- [PROBLEM DETAILS]
Please give only the number of lines in the listing below that contain "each".

====================

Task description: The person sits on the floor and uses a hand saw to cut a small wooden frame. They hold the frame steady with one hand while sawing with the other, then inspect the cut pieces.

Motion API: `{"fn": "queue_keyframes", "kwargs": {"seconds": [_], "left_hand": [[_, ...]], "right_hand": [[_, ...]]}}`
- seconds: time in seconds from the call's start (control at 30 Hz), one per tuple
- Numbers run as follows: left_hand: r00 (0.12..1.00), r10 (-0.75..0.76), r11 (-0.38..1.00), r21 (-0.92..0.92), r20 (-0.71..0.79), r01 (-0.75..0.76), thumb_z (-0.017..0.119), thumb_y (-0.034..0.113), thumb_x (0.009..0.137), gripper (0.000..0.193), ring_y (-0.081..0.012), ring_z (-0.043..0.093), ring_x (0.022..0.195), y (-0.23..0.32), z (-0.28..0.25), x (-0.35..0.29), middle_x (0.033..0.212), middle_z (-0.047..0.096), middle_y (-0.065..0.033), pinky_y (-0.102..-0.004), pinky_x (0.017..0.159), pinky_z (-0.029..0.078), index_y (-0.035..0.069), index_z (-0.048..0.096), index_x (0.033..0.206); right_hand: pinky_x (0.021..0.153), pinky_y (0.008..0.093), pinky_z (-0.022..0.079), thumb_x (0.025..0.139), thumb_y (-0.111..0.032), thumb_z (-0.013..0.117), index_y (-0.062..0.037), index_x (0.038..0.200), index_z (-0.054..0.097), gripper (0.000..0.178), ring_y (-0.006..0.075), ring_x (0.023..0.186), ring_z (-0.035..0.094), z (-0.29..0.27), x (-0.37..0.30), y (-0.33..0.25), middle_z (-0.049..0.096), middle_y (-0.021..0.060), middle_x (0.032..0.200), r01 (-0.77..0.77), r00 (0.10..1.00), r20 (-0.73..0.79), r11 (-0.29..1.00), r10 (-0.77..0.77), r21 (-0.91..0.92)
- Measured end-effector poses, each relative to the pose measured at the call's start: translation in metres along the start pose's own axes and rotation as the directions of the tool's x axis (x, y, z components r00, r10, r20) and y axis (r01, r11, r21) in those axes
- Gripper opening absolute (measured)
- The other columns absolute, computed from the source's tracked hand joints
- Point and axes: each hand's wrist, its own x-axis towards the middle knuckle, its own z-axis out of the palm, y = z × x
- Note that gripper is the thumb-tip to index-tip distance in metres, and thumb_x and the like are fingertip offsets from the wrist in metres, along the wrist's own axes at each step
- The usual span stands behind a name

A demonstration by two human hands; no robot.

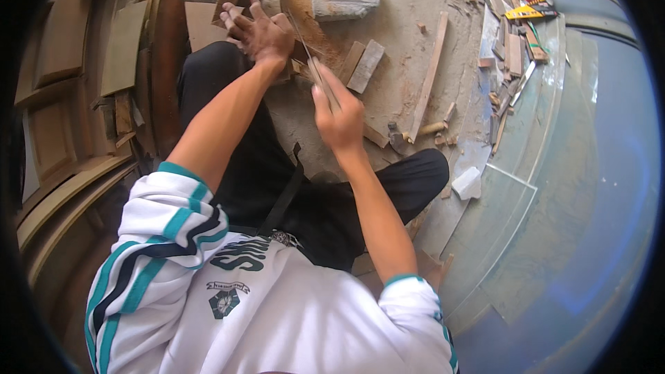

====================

- [ANSWER SPACE]
3